## AIM OF THE EXERCISE
Only one stretch of the data below is wanted: the lines starting at the one with "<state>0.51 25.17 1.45" and ending at the one with "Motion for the", both included, given again exactly.

## DATA BLOCK
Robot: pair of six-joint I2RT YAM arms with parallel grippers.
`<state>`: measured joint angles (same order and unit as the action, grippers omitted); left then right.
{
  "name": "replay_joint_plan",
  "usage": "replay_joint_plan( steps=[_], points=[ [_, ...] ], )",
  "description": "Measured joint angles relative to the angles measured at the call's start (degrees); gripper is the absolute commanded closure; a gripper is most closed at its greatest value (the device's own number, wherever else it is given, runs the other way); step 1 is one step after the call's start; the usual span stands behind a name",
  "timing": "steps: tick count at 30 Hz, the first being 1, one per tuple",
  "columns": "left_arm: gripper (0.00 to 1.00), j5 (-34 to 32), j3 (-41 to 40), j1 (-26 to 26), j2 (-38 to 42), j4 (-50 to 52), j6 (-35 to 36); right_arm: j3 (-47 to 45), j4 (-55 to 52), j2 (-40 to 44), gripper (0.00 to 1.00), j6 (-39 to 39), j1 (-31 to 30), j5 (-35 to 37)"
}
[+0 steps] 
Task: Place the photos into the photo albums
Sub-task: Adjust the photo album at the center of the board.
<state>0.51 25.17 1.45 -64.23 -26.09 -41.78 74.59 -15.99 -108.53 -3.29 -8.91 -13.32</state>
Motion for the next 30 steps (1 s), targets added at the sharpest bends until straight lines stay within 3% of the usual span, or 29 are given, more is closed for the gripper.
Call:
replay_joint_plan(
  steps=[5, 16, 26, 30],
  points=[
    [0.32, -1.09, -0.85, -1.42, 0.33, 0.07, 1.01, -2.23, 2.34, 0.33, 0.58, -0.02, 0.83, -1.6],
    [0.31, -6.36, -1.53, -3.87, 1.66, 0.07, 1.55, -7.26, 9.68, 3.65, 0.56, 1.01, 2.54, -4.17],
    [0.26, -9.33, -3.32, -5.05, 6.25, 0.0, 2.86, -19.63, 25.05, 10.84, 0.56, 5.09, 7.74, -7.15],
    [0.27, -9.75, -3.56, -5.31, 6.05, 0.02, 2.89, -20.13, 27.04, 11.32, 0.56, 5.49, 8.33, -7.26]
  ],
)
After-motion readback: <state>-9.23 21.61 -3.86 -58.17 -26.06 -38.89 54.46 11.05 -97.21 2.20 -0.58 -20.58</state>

## WRITTEN RESPONSE
<state>0.51 25.17 1.45 -64.23 -26.09 -41.78 74.59 -15.99 -108.53 -3.29 -8.91 -13.32</state>
Motion for the next 30 steps (1 s), targets added at the sharpest bends until straight lines stay within 3% of the usual span, or 29 are given, more is closed for the gripper.

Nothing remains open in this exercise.